From chapter "Why Civilization is Killing the World, Part II"
Abusers are volatile. They may be pleasant one moment, and violent the next. I go back and forth on whether I believe their volatility is real.
Argument in favor: Abusers are fragile. They’re frightened. Because they have no identities of their own (which also means that they could never identify with their bodies nor with the landbases that give them life) they have no capacity to react fluidly to whatever circumstances arise. They must then control their surroundings. So long as those surroundings remain perfectly under control abusers can maintain at least an exterior calm. But threaten that control (or their perceived entitlement to control and exploit) and the fury that forever seethes beneath their surface bursts full-blown into the world.
Argument against: I strongly suspect, based on my own experience of abusers, that their volatility is at least quite often fabricated for manipulative purposes, making the volatility of abusers akin to the planned “outbursts” of CIA interrogators when victims refuse to fall into the trap of abusing themselves, refusing, for example, to stand for days at a time. In other words, the volatility may not be real at all, but part of a calculated strategy to keep victims off guard, to get them to police themselves.

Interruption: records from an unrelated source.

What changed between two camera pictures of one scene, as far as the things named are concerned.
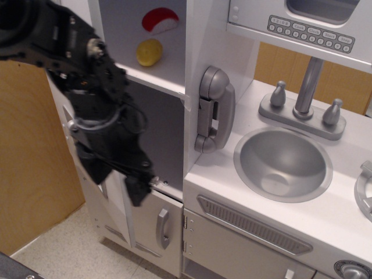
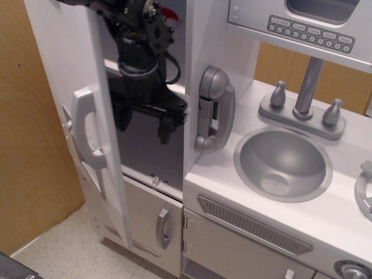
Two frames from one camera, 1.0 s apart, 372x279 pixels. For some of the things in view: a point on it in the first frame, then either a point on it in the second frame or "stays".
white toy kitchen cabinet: (258, 125) stays
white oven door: (206, 240) stays
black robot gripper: (111, 129) to (151, 92)
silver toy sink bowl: (283, 165) stays
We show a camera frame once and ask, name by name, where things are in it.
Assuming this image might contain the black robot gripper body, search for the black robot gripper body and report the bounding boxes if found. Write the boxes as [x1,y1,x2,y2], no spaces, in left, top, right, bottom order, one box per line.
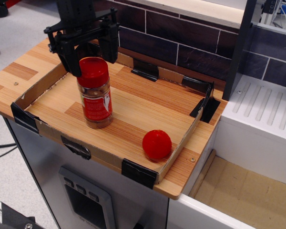
[44,0,119,53]

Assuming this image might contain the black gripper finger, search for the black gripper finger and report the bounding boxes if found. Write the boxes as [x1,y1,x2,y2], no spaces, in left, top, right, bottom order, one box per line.
[98,25,118,63]
[57,42,82,77]

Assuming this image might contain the basil bottle red cap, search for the basil bottle red cap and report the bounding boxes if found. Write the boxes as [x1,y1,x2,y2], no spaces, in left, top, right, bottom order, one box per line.
[77,57,113,129]

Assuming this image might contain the cardboard fence with black tape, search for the cardboard fence with black tape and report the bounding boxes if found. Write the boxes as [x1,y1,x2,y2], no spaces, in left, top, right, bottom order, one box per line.
[13,41,226,196]

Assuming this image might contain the red toy strawberry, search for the red toy strawberry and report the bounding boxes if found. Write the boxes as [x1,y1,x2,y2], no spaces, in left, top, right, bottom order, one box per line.
[142,130,172,159]

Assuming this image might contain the grey dishwasher control panel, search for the grey dishwasher control panel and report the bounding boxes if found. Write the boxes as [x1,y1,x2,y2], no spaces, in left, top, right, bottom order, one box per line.
[59,167,116,229]

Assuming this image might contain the black floor cable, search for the black floor cable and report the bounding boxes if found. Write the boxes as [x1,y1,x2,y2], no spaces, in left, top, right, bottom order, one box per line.
[0,142,18,162]

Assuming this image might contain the dark grey shelf post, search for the dark grey shelf post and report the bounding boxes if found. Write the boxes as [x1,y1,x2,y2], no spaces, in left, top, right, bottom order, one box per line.
[222,0,256,101]

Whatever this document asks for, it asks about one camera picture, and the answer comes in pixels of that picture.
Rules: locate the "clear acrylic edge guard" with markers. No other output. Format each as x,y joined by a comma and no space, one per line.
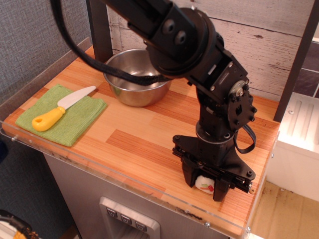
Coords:
142,176

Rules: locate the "dark right post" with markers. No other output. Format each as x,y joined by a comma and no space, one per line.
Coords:
302,51

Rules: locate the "green cloth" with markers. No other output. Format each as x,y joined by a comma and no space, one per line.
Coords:
72,124

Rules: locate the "silver dispenser panel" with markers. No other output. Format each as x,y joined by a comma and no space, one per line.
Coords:
122,222

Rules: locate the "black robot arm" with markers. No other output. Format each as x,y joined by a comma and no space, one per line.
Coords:
183,43

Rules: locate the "white toy sink unit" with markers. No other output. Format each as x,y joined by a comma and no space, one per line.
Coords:
294,162

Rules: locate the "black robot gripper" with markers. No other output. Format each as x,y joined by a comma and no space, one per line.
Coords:
215,159

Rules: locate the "plush sushi roll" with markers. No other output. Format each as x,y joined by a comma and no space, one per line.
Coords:
205,184

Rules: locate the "stainless steel bowl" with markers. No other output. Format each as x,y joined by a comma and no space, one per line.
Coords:
135,62

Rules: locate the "dark left post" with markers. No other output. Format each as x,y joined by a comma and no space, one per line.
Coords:
100,30

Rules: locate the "dark post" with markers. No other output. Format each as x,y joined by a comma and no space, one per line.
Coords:
302,51
100,30

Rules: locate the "yellow object bottom left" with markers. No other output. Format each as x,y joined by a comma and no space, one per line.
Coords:
25,235

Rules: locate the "yellow handled toy knife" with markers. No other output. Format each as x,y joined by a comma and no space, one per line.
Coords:
47,120

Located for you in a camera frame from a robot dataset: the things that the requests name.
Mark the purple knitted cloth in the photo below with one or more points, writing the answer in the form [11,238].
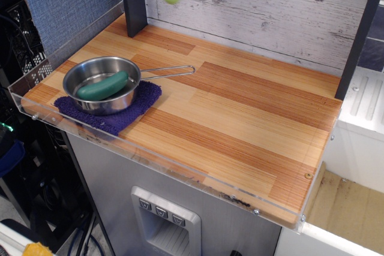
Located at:
[148,94]

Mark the green toy cucumber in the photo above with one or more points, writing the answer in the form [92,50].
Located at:
[105,88]

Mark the dark right vertical post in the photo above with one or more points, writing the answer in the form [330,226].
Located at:
[357,46]

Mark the black plastic crate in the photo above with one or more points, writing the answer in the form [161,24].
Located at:
[24,44]

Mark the clear acrylic table guard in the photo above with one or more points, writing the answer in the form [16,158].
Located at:
[247,128]

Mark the silver toy fridge cabinet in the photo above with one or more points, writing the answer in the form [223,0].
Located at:
[110,175]

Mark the silver pot with wire handle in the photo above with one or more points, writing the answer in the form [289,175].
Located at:
[97,69]

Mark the white toy sink unit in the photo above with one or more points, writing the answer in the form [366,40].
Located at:
[344,213]

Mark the grey dispenser button panel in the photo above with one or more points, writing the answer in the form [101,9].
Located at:
[165,227]

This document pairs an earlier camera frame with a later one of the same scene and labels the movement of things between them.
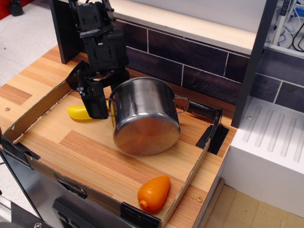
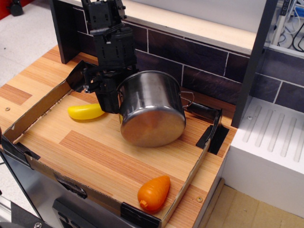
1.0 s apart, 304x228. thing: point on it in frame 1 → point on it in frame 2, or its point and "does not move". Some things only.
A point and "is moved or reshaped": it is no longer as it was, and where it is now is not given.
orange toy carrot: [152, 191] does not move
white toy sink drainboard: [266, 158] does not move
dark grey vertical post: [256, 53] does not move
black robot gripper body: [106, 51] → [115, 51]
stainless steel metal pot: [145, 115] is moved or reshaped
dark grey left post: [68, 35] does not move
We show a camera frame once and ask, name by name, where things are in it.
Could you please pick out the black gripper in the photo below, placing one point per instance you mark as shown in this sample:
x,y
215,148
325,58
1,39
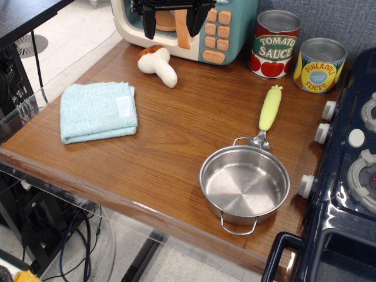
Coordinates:
x,y
195,18

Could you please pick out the stainless steel pot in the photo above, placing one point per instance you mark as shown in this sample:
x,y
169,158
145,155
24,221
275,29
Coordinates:
x,y
243,185

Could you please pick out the yellow object at corner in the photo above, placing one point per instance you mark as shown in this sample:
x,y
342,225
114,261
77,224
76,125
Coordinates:
x,y
26,276

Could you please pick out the plush mushroom toy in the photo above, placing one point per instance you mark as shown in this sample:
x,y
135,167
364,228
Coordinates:
x,y
155,60

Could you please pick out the toy microwave teal cream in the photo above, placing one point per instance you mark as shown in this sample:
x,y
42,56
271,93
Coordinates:
x,y
222,36

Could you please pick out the tomato sauce can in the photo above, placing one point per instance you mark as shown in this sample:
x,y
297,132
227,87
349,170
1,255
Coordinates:
x,y
274,43

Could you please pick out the light blue folded towel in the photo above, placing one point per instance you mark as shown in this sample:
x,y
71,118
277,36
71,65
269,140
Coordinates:
x,y
97,111

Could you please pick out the black side desk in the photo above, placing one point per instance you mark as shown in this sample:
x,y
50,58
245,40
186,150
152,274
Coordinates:
x,y
18,18

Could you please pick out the pineapple slices can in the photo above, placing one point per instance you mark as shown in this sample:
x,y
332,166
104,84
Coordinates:
x,y
319,64

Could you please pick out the dark blue toy stove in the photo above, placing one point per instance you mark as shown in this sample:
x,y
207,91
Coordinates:
x,y
338,240

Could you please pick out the spoon with yellow handle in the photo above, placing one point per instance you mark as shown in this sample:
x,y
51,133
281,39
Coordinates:
x,y
268,114

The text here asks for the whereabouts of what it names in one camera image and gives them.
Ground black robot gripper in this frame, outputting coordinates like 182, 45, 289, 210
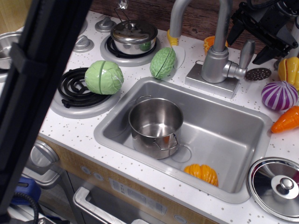
227, 1, 298, 65

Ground silver faucet lever handle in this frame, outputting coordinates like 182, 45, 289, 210
239, 39, 255, 70

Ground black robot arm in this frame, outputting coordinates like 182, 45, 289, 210
227, 0, 299, 65

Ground orange toy fruit piece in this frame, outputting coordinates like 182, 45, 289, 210
203, 36, 215, 55

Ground yellow toy bell pepper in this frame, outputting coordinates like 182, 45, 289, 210
278, 57, 299, 91

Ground silver toy faucet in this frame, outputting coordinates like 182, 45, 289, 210
169, 0, 248, 99

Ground purple toy onion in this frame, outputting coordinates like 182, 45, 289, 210
261, 81, 299, 111

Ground orange toy carrot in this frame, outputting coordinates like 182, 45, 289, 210
271, 106, 299, 133

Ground green toy bitter melon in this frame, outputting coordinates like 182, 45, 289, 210
149, 47, 176, 79

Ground grey toy sink basin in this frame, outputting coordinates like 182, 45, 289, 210
94, 77, 272, 203

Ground lidded steel pot on burner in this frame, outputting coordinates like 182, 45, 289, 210
110, 20, 158, 55

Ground steel pot in sink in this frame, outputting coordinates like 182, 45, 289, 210
128, 95, 184, 159

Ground orange toy pumpkin half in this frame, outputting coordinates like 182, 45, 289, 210
184, 164, 219, 187

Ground steel pot lid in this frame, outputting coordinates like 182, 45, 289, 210
247, 157, 299, 223

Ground grey stove knob rear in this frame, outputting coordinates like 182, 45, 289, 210
95, 16, 116, 33

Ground grey stove knob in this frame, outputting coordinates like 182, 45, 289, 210
73, 35, 94, 53
95, 16, 116, 33

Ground green toy cabbage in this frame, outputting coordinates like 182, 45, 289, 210
85, 60, 124, 95

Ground grey stove knob middle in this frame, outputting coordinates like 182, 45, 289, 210
73, 35, 94, 53

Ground black front coil burner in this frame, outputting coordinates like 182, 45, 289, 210
57, 68, 111, 108

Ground silver oven dial knob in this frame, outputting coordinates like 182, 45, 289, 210
30, 140, 59, 168

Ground steel bowl at left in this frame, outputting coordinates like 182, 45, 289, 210
0, 31, 22, 70

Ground blue clamp tool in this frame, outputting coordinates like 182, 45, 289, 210
11, 176, 41, 205

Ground yellow handled toy knife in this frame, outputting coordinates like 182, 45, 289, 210
167, 30, 185, 70

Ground wire whisk utensil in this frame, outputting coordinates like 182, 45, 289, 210
114, 0, 129, 22

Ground black foreground camera post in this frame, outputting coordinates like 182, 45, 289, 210
0, 0, 91, 219

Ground silver oven door handle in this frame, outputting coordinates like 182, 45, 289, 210
73, 187, 133, 224

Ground black coiled cable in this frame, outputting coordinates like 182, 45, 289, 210
11, 191, 42, 224

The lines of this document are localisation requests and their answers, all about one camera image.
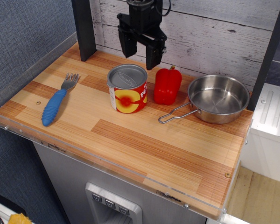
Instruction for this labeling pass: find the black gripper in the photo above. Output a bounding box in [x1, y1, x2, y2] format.
[117, 0, 167, 70]

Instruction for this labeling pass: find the red peach can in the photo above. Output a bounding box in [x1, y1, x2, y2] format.
[107, 64, 147, 114]

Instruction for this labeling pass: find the red bell pepper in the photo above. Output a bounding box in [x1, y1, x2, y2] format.
[154, 65, 182, 105]

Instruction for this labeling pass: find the small steel pan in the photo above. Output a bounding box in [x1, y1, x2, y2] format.
[158, 75, 250, 124]

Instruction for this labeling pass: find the grey toy fridge cabinet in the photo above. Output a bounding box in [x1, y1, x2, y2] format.
[34, 143, 207, 224]

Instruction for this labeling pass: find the white toy sink unit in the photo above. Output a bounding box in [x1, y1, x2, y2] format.
[240, 84, 280, 182]

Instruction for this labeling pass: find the white black tray corner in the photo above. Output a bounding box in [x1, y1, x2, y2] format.
[0, 196, 27, 224]

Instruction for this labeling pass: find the yellow sponge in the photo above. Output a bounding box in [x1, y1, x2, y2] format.
[8, 213, 32, 224]

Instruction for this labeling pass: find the black cable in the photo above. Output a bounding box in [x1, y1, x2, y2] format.
[155, 0, 172, 17]

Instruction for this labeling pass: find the dark grey left post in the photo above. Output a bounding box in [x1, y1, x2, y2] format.
[71, 0, 97, 62]

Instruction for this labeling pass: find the dark grey post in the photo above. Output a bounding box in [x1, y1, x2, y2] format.
[71, 0, 97, 62]
[247, 11, 280, 111]

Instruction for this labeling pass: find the blue handled fork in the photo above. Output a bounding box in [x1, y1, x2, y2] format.
[42, 73, 79, 126]

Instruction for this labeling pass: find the dark grey right post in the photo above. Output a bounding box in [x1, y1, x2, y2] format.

But there’s another argument for the fundamental falsity of an abuser’s volatility, which refers instead to the first half of the statement: it is possible that an abuser’s pleasantness is never real pleasantness, instead being a mere temporary (and probably tactical) lessening of the relentless tightening of attempted control. Instead of an abuser being like a jug of gasoline—noxious enough, but often not immediately fatal until and unless some spark sets it off, meaning ultimate responsibility for your own immolation rests on you for being silly enough to ever let flint strike steel—perhaps it’s more accurate to say that to enter or to be forced to enter into a relationship with an abuser is more like being bound tightly by ropes tied by someone trained in the Japanese art of hojojutsu, about which one expert wrote: “Knots were developed that could hold almost anybody in any position. The knots were so designed that if a person tried to wiggle free the rope around the neck would tighten, restricting the airflow and choking the victim.”
This, for me, is the experience of being in relationship with an abuser: if you do not struggle but only lie motionless, the abuser merely confines you, but every slightest movement in any direction on your part—and I want to emphasize every movement in any direction—tightens the abuser’s hold over you.
Given all this, how real is the “pleasantness” of an abuser? Only very stupid or very desperate abusers—and this is as true on the larger social scale as it is on the familial—are always oppressive. Unrelenting oppression is not nearly so effective at control as is intermittent oppression mixed with rewards. If the oppressor were only oppressive, victims would realize they have nothing left to lose. Those who believe they have something left to lose are ever-so-much-more manipulable. Those who realize they have nothing left to lose have nothing left to fear, and they can be extremely dangerous to their victimizers.